- BRIEF
Print out the data that follows exactly, character for character, apart from the pictures.

----

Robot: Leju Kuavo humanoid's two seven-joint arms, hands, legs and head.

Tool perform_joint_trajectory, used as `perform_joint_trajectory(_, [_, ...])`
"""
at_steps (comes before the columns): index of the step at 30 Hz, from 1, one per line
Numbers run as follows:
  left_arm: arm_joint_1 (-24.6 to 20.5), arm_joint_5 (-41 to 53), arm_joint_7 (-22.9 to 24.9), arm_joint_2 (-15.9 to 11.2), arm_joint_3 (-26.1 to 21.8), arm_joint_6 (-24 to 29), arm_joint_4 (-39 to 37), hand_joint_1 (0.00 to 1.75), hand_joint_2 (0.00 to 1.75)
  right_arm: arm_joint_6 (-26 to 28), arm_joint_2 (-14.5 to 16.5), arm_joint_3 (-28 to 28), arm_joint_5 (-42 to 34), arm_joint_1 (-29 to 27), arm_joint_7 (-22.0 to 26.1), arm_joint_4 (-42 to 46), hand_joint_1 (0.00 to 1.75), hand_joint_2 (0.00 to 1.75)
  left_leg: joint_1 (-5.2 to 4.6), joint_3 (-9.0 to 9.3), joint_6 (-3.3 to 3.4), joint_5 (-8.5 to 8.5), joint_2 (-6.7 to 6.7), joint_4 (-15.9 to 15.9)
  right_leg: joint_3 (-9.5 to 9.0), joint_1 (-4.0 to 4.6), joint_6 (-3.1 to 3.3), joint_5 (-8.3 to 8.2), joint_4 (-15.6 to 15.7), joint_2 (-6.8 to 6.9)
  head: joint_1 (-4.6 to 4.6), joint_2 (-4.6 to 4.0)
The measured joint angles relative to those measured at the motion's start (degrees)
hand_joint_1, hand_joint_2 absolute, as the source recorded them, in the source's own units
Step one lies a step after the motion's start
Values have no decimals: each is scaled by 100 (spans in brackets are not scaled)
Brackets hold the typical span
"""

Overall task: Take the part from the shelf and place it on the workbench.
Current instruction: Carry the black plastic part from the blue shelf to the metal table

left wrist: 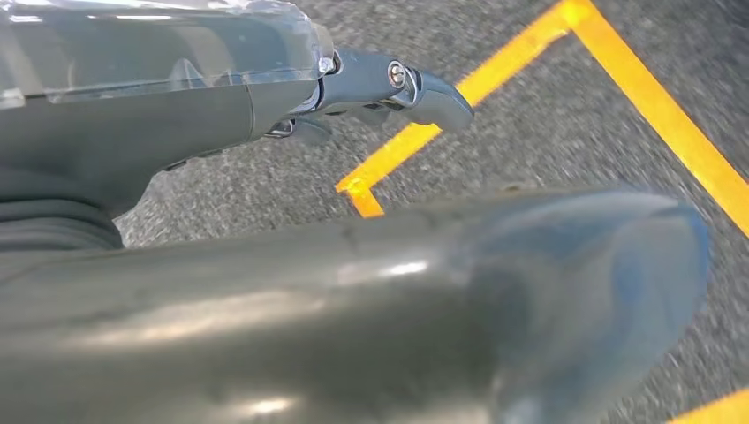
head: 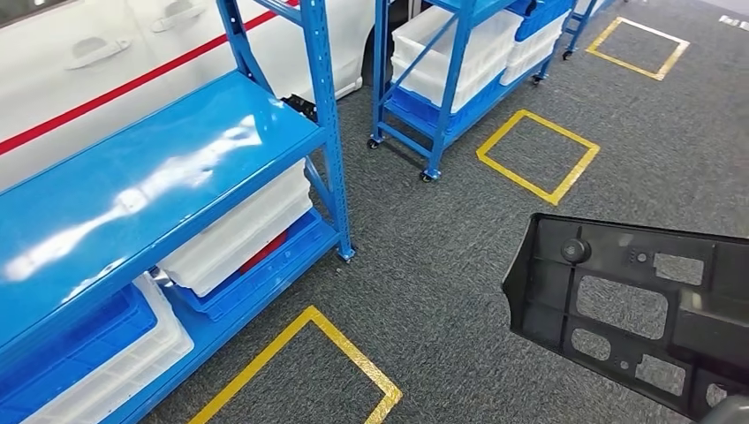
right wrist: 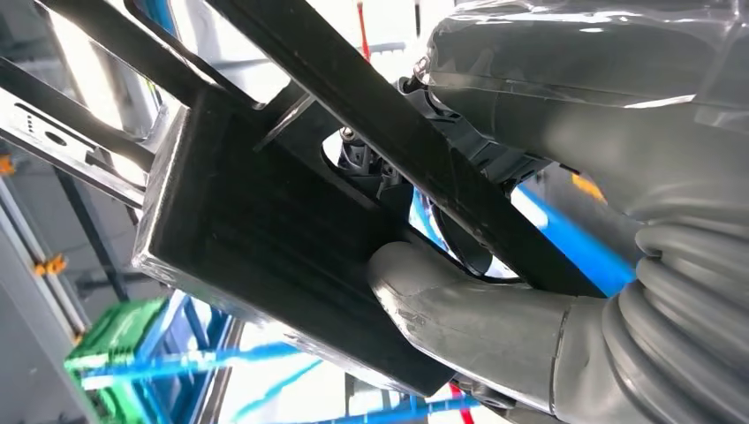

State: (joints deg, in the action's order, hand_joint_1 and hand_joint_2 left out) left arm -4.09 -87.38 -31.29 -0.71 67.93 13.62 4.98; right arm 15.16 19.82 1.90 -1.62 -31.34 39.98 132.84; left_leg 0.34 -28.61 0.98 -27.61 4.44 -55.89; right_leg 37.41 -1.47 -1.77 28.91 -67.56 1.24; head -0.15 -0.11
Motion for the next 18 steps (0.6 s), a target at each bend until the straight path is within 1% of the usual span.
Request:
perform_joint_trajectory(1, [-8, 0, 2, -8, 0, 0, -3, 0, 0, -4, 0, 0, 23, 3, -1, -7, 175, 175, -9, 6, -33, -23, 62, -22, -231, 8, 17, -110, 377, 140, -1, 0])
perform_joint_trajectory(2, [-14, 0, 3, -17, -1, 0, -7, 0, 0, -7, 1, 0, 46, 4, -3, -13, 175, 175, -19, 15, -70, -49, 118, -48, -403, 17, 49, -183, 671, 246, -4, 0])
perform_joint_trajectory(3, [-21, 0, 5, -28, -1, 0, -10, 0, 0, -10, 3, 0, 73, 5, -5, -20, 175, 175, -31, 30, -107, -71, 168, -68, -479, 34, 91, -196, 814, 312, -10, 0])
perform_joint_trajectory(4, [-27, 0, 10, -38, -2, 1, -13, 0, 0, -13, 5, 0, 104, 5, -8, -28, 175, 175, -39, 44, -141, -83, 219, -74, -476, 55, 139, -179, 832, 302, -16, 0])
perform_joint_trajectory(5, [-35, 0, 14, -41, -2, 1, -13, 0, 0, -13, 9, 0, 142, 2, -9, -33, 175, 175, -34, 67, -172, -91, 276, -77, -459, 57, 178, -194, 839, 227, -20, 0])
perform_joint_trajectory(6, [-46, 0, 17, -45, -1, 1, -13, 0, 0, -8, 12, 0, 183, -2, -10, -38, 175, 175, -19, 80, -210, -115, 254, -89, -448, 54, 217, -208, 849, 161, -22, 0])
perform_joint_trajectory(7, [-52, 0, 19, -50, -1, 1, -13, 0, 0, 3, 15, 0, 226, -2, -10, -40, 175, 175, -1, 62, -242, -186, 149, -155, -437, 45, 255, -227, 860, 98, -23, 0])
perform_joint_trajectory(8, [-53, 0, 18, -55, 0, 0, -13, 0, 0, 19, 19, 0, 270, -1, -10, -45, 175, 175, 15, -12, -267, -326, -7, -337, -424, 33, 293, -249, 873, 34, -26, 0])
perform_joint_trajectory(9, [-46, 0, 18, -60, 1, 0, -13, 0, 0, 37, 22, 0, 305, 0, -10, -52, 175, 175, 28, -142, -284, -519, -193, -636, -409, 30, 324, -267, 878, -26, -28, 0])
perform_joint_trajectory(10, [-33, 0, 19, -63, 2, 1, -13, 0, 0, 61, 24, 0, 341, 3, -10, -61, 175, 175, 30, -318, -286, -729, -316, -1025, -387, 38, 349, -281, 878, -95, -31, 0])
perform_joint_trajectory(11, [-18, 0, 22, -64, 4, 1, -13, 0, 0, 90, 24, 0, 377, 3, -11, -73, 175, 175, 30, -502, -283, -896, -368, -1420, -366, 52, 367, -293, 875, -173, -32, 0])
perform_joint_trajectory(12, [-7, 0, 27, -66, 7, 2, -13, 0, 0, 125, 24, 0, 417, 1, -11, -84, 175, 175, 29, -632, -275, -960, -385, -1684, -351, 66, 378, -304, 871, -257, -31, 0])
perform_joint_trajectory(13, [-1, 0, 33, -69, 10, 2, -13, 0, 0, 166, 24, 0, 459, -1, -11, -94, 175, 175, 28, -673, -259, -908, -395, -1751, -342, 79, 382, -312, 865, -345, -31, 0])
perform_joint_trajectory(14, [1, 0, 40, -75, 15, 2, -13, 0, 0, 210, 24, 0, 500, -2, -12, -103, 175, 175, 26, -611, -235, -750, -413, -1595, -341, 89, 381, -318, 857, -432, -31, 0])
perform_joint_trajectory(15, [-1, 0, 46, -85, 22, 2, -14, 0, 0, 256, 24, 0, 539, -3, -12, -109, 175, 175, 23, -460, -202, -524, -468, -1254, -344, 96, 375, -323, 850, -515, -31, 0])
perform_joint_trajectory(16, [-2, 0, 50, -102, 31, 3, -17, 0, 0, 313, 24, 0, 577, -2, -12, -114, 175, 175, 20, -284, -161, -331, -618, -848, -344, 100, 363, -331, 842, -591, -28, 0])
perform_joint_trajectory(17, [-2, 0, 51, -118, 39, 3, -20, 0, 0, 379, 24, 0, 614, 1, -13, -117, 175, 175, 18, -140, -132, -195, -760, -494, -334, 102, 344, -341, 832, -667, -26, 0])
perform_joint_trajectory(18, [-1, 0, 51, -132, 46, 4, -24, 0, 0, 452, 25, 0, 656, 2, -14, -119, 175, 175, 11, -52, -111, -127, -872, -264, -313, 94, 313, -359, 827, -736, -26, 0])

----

- RESPONSE TO THIS TASK
Robot: Leju Kuavo humanoid's two seven-joint arms, hands, legs and head.

Tool perform_joint_trajectory, used as `perform_joint_trajectory(_, [_, ...])`
"""
at_steps (comes before the columns): index of the step at 30 Hz, from 1, one per line
Numbers run as follows:
  left_arm: arm_joint_1 (-24.6 to 20.5), arm_joint_5 (-41 to 53), arm_joint_7 (-22.9 to 24.9), arm_joint_2 (-15.9 to 11.2), arm_joint_3 (-26.1 to 21.8), arm_joint_6 (-24 to 29), arm_joint_4 (-39 to 37), hand_joint_1 (0.00 to 1.75), hand_joint_2 (0.00 to 1.75)
  right_arm: arm_joint_6 (-26 to 28), arm_joint_2 (-14.5 to 16.5), arm_joint_3 (-28 to 28), arm_joint_5 (-42 to 34), arm_joint_1 (-29 to 27), arm_joint_7 (-22.0 to 26.1), arm_joint_4 (-42 to 46), hand_joint_1 (0.00 to 1.75), hand_joint_2 (0.00 to 1.75)
  left_leg: joint_1 (-5.2 to 4.6), joint_3 (-9.0 to 9.3), joint_6 (-3.3 to 3.4), joint_5 (-8.5 to 8.5), joint_2 (-6.7 to 6.7), joint_4 (-15.9 to 15.9)
  right_leg: joint_3 (-9.5 to 9.0), joint_1 (-4.0 to 4.6), joint_6 (-3.1 to 3.3), joint_5 (-8.3 to 8.2), joint_4 (-15.6 to 15.7), joint_2 (-6.8 to 6.9)
  head: joint_1 (-4.6 to 4.6), joint_2 (-4.6 to 4.0)
The measured joint angles relative to those measured at the motion's start (degrees)
hand_joint_1, hand_joint_2 absolute, as the source recorded them, in the source's own units
Step one lies a step after the motion's start
Values have no decimals: each is scaled by 100 (spans in brackets are not scaled)
Brackets hold the typical span
"""

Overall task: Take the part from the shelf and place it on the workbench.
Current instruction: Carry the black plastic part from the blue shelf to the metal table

left wrist: 
head: 
right wrist: 

State: (joints deg, in the action's order, hand_joint_1 and hand_joint_2 left out) left arm -4.09 -87.38 -31.29 -0.71 67.93 13.62 4.98; right arm 15.16 19.82 1.90 -1.62 -31.34 39.98 132.84; left_leg 0.34 -28.61 0.98 -27.61 4.44 -55.89; right_leg 37.41 -1.47 -1.77 28.91 -67.56 1.24; head -0.15 -0.11
Motion for the next 18 steps (0.6 s), a target at each bend until the straight path is within 1% of the usual span.
Request:
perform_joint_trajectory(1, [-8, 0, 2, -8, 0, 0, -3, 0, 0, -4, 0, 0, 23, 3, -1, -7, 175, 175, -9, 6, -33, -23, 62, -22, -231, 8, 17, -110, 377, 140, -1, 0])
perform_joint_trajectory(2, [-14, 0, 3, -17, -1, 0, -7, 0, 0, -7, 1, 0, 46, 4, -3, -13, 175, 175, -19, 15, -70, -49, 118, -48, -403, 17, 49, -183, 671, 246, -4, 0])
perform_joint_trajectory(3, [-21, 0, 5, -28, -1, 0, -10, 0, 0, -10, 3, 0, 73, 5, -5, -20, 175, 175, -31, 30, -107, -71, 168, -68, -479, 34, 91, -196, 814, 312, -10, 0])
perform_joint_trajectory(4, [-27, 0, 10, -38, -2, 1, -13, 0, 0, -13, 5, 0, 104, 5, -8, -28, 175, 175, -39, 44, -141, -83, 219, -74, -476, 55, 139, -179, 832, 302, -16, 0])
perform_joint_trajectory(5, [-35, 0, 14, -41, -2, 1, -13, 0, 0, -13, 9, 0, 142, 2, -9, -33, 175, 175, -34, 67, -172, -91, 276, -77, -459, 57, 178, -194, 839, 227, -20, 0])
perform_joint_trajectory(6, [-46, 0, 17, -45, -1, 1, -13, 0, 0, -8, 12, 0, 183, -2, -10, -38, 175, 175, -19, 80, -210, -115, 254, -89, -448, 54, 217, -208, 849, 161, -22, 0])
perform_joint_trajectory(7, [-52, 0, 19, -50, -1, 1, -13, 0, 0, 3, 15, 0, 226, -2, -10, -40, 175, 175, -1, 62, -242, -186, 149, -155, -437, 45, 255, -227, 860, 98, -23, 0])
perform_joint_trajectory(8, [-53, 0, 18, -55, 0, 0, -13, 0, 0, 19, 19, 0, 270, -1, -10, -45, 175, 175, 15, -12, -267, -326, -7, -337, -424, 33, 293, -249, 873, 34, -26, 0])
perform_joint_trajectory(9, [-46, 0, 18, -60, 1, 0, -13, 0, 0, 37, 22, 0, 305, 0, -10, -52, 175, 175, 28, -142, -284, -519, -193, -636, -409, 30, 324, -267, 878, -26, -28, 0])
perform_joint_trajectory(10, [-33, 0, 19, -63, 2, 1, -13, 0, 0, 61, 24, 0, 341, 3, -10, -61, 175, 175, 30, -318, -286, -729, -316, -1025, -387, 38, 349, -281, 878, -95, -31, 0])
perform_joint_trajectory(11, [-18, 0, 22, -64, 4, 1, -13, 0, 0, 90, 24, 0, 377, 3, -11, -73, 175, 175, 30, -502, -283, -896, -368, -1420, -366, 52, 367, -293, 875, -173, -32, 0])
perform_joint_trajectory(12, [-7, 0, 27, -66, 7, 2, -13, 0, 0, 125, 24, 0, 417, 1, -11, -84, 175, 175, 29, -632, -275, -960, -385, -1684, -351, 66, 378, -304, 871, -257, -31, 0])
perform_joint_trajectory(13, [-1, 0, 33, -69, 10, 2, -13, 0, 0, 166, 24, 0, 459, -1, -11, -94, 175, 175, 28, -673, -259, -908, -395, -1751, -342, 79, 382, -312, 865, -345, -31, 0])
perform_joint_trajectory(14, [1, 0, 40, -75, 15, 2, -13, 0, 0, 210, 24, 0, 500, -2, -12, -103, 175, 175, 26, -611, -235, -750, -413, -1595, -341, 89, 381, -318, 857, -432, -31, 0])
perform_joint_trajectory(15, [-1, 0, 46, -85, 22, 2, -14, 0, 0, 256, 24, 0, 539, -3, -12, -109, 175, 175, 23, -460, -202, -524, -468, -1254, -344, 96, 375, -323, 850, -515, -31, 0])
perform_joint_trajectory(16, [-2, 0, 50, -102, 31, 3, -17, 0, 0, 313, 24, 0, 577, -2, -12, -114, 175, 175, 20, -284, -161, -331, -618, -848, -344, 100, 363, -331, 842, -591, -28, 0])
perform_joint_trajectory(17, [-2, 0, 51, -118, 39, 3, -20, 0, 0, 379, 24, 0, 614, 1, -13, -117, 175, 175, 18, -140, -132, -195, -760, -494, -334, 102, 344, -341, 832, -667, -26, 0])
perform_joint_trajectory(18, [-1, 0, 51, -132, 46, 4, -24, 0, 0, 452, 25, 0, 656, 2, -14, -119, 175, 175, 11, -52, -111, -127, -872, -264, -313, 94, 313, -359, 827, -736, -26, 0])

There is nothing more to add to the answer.